• _Your objective_: Copy nothing from the entries below except the lines from the one containing "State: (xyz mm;" through the one containing "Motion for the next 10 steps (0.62", and copy those exactly.

• _Task material_:
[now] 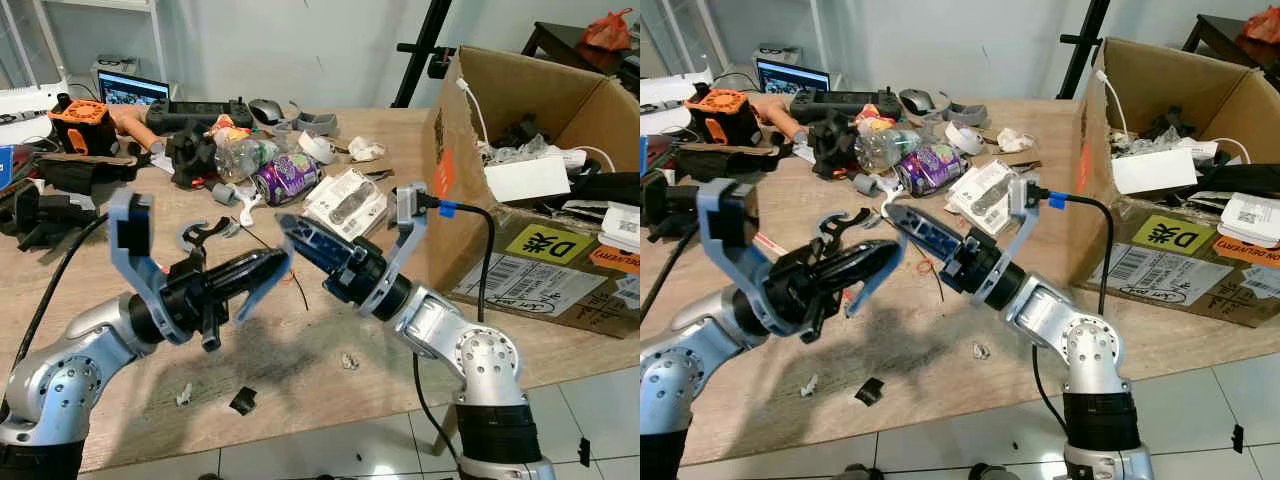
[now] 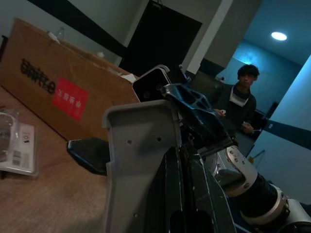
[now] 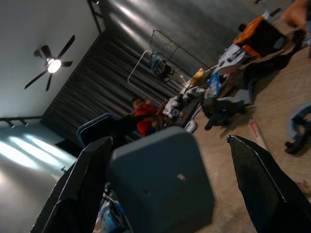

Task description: Picking trash to rubbish bin

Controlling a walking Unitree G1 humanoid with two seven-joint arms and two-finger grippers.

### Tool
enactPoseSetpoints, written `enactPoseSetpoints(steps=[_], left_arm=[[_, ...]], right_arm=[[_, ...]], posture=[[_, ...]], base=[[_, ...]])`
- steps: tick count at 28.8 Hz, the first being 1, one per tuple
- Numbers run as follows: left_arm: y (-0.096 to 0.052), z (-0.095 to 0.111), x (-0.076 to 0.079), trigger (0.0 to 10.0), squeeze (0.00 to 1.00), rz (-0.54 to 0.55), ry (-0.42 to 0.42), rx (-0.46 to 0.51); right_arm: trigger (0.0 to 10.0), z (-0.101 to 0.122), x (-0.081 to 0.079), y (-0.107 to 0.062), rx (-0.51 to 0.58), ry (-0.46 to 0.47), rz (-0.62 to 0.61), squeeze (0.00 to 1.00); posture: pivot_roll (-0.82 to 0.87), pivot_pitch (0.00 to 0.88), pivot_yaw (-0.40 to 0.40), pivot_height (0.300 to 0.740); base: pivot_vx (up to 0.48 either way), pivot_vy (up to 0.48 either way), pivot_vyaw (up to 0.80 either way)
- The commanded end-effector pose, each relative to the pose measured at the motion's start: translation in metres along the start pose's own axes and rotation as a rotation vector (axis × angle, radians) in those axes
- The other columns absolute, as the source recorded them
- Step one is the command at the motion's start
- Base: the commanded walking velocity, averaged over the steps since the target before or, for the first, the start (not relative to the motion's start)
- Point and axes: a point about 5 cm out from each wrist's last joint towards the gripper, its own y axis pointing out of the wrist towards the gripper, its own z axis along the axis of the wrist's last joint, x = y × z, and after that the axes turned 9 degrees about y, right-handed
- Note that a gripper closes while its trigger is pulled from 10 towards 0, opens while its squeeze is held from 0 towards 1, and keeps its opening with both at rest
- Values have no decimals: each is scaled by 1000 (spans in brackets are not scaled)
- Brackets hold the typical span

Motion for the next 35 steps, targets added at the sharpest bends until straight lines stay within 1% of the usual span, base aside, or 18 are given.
enactPoseSetpoints(steps=[1, 4, 8, 9, 11, 13, 14, 15, 16, 17, 18, 20, 21, 23, 24, 26, 30, 35], left_arm=[[2, -1, 4, 0, 0, -30, 9, -32], [2, -2, 5, 0, 0, -31, 12, -36], [3, -3, 3, 0, 0, -30, 17, -38], [3, -2, 3, 0, 0, -31, 17, -37], [3, -2, 4, 0, 0, -33, 17, -36], [3, -2, 4, 0, 0, -34, 17, -36], [4, -2, 3, 0, 0, -32, 18, -37], [4, -2, 3, 0, 0, -31, 19, -37], [3, -2, 3, 0, 0, -31, 18, -35], [3, -2, 4, 0, 0, -31, 18, -34], [4, -2, 3, 0, 0, -30, 19, -32], [5, -1, 3, 0, 0, -30, 20, -31], [5, -2, 2, 0, 0, -29, 21, -30], [5, -2, 3, 0, 0, -29, 22, -30], [6, -3, 3, 0, 0, -32, 19, -27], [7, -3, 2, 0, 0, -31, 19, -28], [7, -3, 3, 0, 0, -31, 21, -29], [7, -3, 2, 0, 0, -20, 37, -30]], right_arm=[[10000, 0, -1, 0, -22, -15, -2, 0], [10000, -2, 1, 0, -48, -27, -20, 0], [10000, -3, 3, 0, -63, -20, -23, 0], [10000, -4, 3, 0, -65, -19, -27, 0], [10000, -4, 3, 0, -66, -19, -29, 0], [10000, -4, 3, 0, -65, -18, -29, 0], [10000, -3, 4, 0, -62, -13, -30, 0], [9961, -4, 5, 0, -62, -8, -35, 0], [7412, -4, 6, 0, -59, -2, -38, 0], [7412, -5, 6, 0, -57, 2, -40, 0], [4196, -4, 6, 0, -54, 7, -39, 0], [4196, -3, 7, 0, -51, 11, -37, 0], [2667, -4, 8, -1, -53, 12, -42, 0], [2667, -4, 8, -1, -54, 13, -46, 0], [0, -4, 9, -1, -45, 19, -51, 0], [0, -2, 10, -1, -38, 23, -55, 0], [0, -3, 10, -2, -31, 26, -59, 0], [0, -2, 11, -2, -26, 27, -61, 0]], posture=[[58, 145, -74, 740], [54, 135, -72, 740], [59, 154, -75, 740], [56, 125, -72, 740], [56, 125, -72, 740], [56, 127, -72, 740], [60, 151, -76, 740], [57, 152, -72, 740], [54, 136, -71, 740], [54, 136, -71, 740], [58, 152, -75, 740], [58, 152, -75, 740], [58, 168, -73, 740], [57, 163, -72, 740], [58, 152, -70, 740], [58, 174, -68, 740], [58, 146, -65, 740], [56, 162, -65, 740]], base=[[0, 0, 0], [0, 0, 0], [0, 0, 0], [0, 0, 0], [0, 0, 0], [0, 0, 0], [0, 0, 0], [0, 0, 0], [0, 0, 0], [0, 0, 0], [0, 0, 0], [0, 0, 0], [0, 0, 0], [0, 0, 0], [0, 0, 0], [0, 0, 0], [0, 0, 0], [0, 0, 0]])
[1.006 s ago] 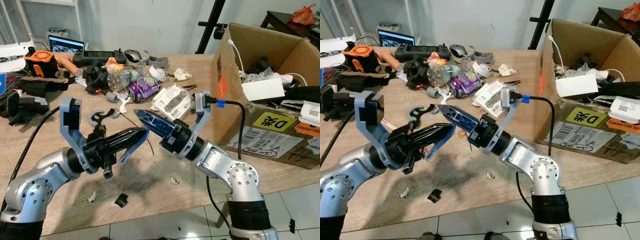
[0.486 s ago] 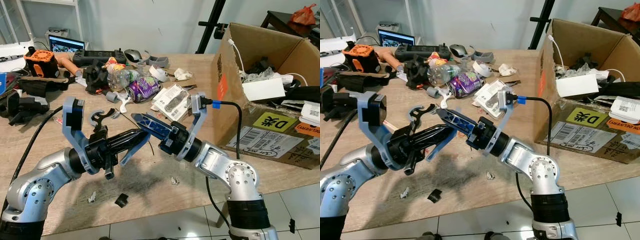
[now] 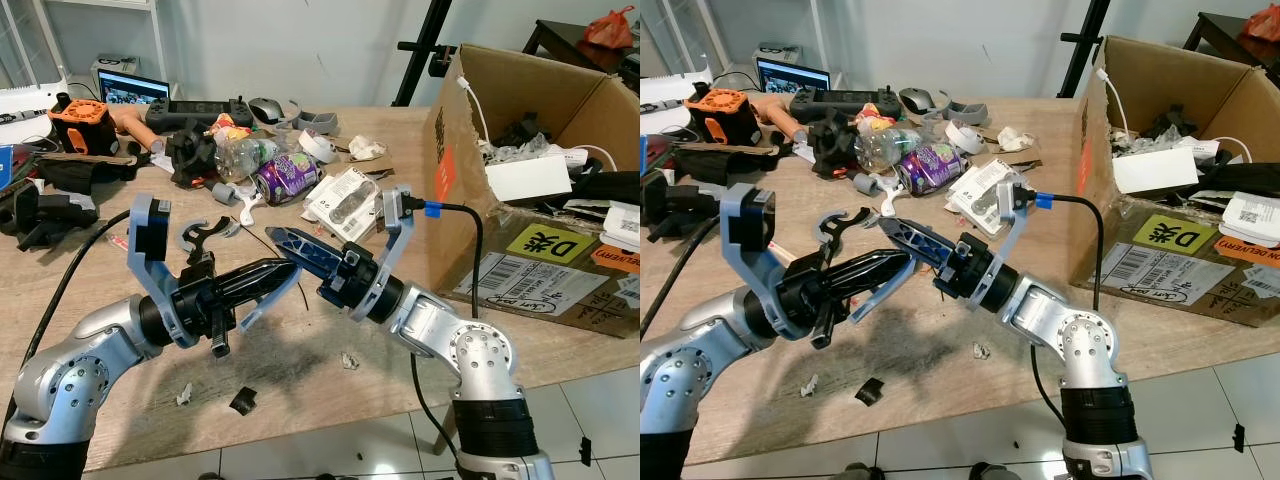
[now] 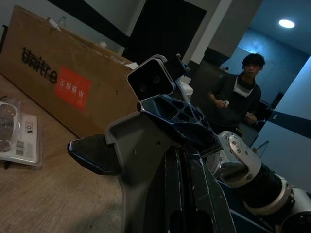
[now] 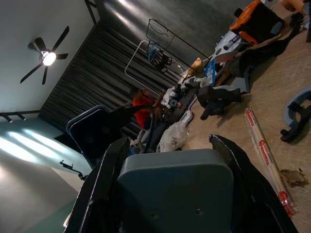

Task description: Picking trash to rubbish bin

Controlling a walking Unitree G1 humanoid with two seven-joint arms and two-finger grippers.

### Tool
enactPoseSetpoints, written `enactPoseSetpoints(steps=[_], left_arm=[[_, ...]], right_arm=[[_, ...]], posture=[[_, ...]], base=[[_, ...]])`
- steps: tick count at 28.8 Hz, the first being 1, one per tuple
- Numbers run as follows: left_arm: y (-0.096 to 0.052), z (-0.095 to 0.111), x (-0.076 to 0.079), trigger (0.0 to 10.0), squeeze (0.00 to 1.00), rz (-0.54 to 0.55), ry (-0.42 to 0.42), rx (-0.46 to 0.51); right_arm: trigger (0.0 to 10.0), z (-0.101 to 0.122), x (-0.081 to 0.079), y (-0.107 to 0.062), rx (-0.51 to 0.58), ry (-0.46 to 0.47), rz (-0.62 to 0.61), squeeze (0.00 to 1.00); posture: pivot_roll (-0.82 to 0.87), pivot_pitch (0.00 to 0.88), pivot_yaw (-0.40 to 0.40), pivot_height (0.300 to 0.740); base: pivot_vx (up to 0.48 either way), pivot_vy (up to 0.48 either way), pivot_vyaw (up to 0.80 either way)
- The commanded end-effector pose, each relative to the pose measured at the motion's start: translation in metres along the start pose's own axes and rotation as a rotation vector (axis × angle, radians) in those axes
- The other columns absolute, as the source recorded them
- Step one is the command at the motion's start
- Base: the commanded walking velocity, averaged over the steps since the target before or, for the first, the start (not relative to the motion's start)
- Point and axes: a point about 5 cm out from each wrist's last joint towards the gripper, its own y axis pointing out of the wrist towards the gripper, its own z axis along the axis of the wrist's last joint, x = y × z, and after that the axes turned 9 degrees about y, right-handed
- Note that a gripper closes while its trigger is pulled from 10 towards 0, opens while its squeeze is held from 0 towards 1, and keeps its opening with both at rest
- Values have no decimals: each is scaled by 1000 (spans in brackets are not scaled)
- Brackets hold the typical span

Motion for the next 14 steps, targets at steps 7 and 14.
enactPoseSetpoints(steps=[7, 14], left_arm=[[6, 1, -5, 5373, 1000, 42, 52, 18], [5, 7, -10, 10000, 1000, 87, 51, 60]], right_arm=[[0, 5, 4, -1, 24, 11, -22, 0], [0, 11, 3, 2, 47, 17, -7, 0]], posture=[[58, 162, -69, 740], [62, 194, -82, 740]], base=[[0, 0, 0], [0, 0, 0]])
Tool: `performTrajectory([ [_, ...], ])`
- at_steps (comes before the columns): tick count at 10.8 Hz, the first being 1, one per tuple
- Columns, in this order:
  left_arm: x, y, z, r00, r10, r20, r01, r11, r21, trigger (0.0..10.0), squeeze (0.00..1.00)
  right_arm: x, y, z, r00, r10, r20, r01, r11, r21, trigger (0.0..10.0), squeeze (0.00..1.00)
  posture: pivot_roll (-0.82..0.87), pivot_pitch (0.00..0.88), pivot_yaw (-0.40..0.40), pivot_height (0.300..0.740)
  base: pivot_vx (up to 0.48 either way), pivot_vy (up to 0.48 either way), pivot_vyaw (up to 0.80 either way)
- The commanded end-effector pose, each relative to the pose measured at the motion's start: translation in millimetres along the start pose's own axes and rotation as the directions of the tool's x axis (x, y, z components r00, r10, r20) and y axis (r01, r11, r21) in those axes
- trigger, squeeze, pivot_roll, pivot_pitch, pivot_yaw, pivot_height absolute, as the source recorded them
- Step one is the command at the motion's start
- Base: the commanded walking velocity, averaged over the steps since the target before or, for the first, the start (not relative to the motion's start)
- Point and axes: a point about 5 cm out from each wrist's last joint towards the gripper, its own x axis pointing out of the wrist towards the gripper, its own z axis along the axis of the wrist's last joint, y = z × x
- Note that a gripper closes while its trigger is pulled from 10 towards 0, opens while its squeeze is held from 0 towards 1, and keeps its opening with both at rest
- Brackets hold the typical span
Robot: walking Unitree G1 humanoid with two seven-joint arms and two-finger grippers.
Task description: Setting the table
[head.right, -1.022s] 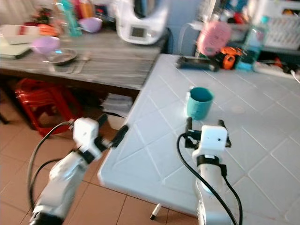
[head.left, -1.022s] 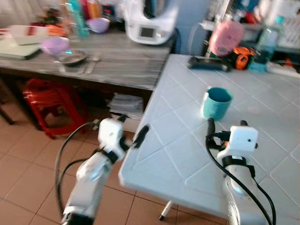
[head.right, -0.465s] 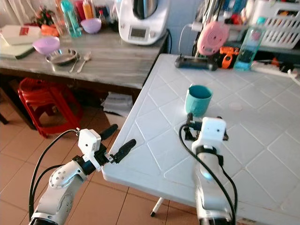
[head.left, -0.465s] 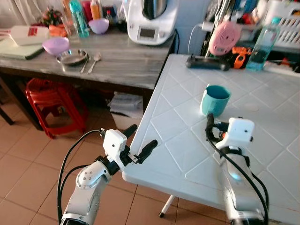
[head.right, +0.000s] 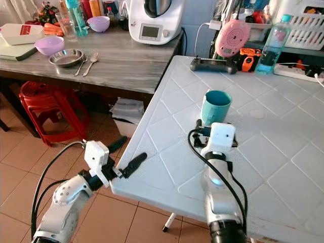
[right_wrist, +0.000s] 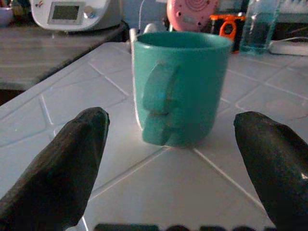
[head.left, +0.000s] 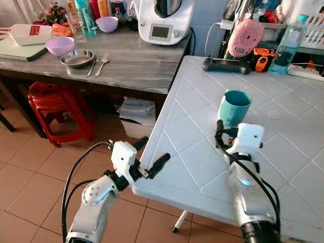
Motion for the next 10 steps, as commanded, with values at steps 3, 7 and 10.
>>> performTrajectory([
  [3,1.9,0.4,5.2,1.0,-0.018,0.005,0.018,1.0,0.008,10.0,0.0,20.7,-6.3,12.2,0.999,-0.022,0.048,0.023,1.0,-0.007,10.0,0.0,0.08,0.069,0.038,0.74,0.0,0.0,0.0],
  [7,1.1,-1.6,3.9,1.0,-0.025,0.003,0.025,1.0,-0.002,10.0,0.0,30.4,-13.4,11.5,0.997,-0.06,0.045,0.061,0.998,-0.021,10.0,0.0,0.07,0.073,0.039,0.74,0.0,0.0,0.0],
  [10,1.9,-3.5,5.5,0.999,-0.039,0.019,0.039,0.999,-0.017,10.0,0.0,37.0,-13.6,11.4,0.998,-0.058,0.033,0.058,0.998,-0.014,6.8,0.0,0.07,0.079,0.038,0.74,0.0,0.0,0.0],
])
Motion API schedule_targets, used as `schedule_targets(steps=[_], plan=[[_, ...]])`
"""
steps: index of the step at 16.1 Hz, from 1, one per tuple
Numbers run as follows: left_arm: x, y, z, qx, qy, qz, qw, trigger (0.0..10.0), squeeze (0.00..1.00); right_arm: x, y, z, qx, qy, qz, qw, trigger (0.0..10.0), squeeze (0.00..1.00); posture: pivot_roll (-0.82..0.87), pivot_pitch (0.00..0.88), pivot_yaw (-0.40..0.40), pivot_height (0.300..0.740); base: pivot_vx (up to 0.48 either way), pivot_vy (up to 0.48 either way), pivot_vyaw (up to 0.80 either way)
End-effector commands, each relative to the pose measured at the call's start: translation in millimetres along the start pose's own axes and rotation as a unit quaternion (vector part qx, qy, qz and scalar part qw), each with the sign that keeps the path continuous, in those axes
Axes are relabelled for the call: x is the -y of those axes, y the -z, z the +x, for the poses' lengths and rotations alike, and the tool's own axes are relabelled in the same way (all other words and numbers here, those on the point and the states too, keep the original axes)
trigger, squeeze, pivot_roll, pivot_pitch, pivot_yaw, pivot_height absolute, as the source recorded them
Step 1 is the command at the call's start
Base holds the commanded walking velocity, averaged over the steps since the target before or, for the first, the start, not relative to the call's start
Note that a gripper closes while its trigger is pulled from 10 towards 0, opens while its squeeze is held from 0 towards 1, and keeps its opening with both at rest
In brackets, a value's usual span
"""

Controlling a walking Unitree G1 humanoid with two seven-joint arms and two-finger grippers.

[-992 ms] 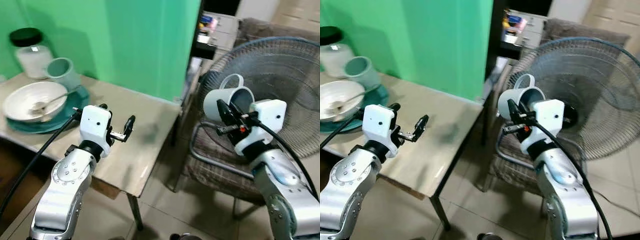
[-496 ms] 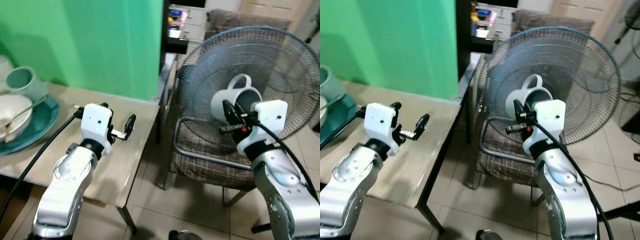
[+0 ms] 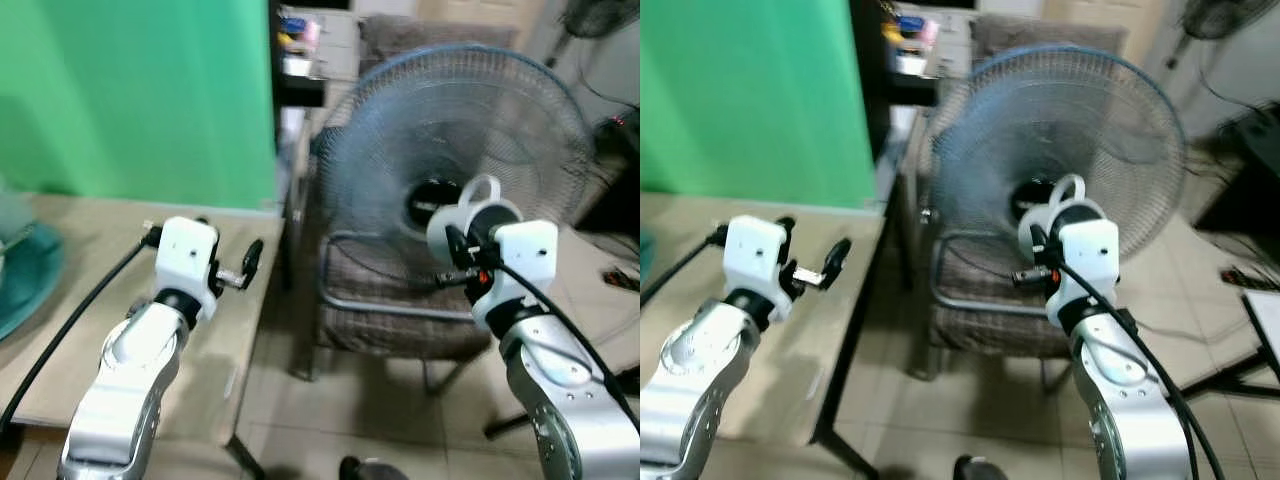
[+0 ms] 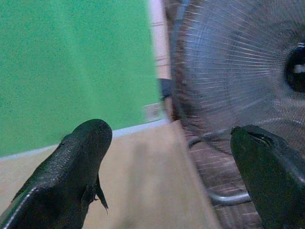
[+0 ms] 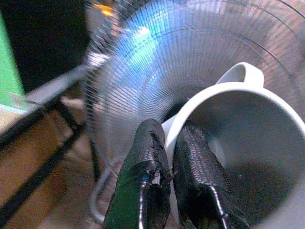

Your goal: Setting the table

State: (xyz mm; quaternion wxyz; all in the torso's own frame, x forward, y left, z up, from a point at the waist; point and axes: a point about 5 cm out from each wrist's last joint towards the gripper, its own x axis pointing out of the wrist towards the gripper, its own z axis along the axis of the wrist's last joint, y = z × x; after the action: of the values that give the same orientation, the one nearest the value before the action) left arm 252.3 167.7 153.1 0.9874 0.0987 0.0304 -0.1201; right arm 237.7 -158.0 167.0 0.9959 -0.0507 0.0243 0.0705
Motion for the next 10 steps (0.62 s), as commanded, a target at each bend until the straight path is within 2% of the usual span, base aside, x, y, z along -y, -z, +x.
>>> schedule_targets(steps=[1,2,4,5,6,7,9,10], plan=[[3.4,-8.8,2.0,0.017,0.003,0.005,1.0,10.0,0.0,5.6,0.3,0.2,-0.006,0.018,0.002,1.0,10.0,0.0,0.1,0.0,-0.016,0.74,0.0,0.0,-0.8],[3.4,-16.4,-0.5,0.026,0.0,-0.004,1.0,10.0,0.0,1.9,-6.7,4.5,0.001,-0.004,-0.01,1.0,10.0,0.0,0.09,0.0,-0.012,0.74,0.0,0.0,-0.8],[-0.2,-0.6,-6.7,0.0,-0.01,-0.003,1.0,10.0,0.0,1.4,0.5,-4.3,-0.01,0.005,-0.01,1.0,10.0,0.0,0.06,0.0,0.012,0.74,0.0,0.0,0.0],[1.0,0.2,-6.0,-0.002,-0.005,-0.002,1.0,10.0,0.0,1.4,2.0,-6.6,-0.013,0.008,-0.011,1.0,10.0,0.0,0.06,0.0,0.017,0.74,0.0,0.0,0.0],[4.9,-6.1,-0.7,0.009,0.008,-0.004,1.0,10.0,0.0,1.8,1.1,-9.7,-0.015,0.015,-0.005,1.0,10.0,0.0,0.05,0.0,0.029,0.74,0.0,0.0,-0.8],[7.2,-12.5,4.5,0.02,0.017,-0.001,1.0,10.0,0.0,2.7,-1.4,-9.6,-0.012,0.019,-0.003,1.0,10.0,0.0,0.05,0.0,0.034,0.74,0.0,0.0,0.0],[6.9,-9.8,5.6,0.013,0.017,0.0,1.0,10.0,0.0,4.2,-1.3,-10.5,-0.013,0.023,-0.004,1.0,10.0,0.0,0.04,0.0,0.045,0.74,0.0,0.0,0.0],[6.5,-9.0,5.3,0.012,0.016,0.0,1.0,10.0,0.0,3.5,-0.3,-12.4,-0.014,0.025,-0.005,1.0,10.0,0.0,0.04,0.0,0.048,0.74,0.0,0.0,-0.8]])
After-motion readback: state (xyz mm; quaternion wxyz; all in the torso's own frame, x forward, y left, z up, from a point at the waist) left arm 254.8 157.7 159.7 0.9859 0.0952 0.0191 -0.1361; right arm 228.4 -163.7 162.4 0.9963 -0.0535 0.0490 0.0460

• _Answer_:
State: (xyz mm; quaternion wxyz; all in the torso's own frame, x forward, y left, z up, from a point at the waist; point and axes: a point about 5 cm out from each wrist's last joint towards the gripper, its own x axis pointing out of the wrist towards the gripper, its own z axis along the axis of the wrist's last joint, y = z × x; after the action: of the values that give the same orientation, the one nearest the value before the action) left arm 252.3 167.7 153.1 0.9874 0.0987 0.0304 -0.1201; right arm 237.7 -158.0 167.0 0.9959 -0.0507 0.0243 0.0705
Motion for the next 10 steps (0.62 s), as commanded, a target at each bend until the straight path is within 2% of the usual span, base aside, x, y, z along -y, -z, +x.

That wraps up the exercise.